Please transcribe the listing below in full and word for word, without its pictures.

++++

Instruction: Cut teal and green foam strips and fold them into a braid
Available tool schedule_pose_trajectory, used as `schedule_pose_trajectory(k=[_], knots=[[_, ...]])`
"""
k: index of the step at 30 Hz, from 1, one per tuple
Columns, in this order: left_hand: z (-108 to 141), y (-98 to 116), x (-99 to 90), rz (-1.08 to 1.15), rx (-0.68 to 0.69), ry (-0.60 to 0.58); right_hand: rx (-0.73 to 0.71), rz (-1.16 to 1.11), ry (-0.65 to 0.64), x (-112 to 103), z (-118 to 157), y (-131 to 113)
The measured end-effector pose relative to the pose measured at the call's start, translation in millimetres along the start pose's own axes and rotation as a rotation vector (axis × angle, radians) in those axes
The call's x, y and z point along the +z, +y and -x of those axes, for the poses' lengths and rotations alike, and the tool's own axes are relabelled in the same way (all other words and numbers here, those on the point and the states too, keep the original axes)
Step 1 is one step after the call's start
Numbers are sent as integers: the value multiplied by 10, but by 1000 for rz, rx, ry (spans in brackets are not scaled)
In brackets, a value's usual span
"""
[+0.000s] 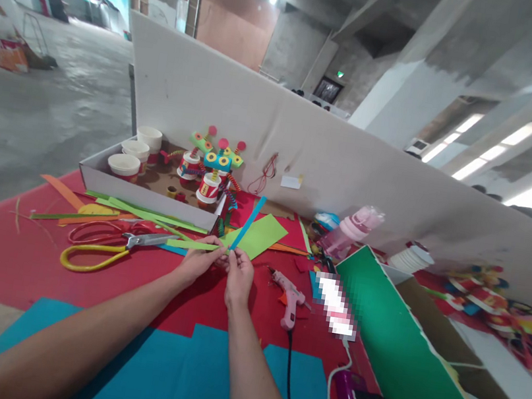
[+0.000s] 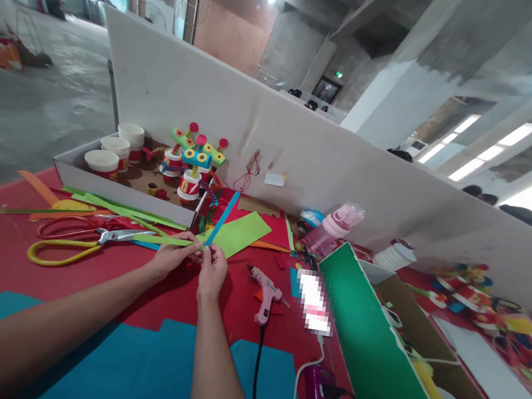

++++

= FINISHED EXERCISE =
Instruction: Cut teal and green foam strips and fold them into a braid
Available tool schedule_pose_trajectory, used as `schedule_pose_trajectory(k=[_], knots=[[_, ...]])`
"""
k: index of the step at 30 Hz, from 1, one per tuple
Columns, in this order: left_hand: z (-108 to 141), y (-98 to 116), x (-99 to 90), rz (-1.08 to 1.15), rx (-0.68 to 0.69), ry (-0.60 to 0.58); right_hand: rx (-0.73 to 0.71), rz (-1.16 to 1.11), ry (-0.65 to 0.64), x (-112 to 103), z (-118 to 157), y (-131 to 113)
The measured end-effector pose relative to the pose measured at the call's start, translation in millimetres along the start pose's own axes and rotation as a rotation vector (axis × angle, radians) in those axes
The call's x, y and z point along the +z, +y and -x of those axes, for the poses' lengths and rotations alike, and the tool's own axes are relabelled in the same way (all other words and numbers here, those on the point and the states too, keep the original axes)
Step 1 is one step after the call's start
Numbers are sent as integers: the value multiplied by 10, but by 1000 for rz, rx, ry (spans in brackets are not scaled)
In brackets, a value's usual span
"""
[+0.000s] 
[+0.000s] 

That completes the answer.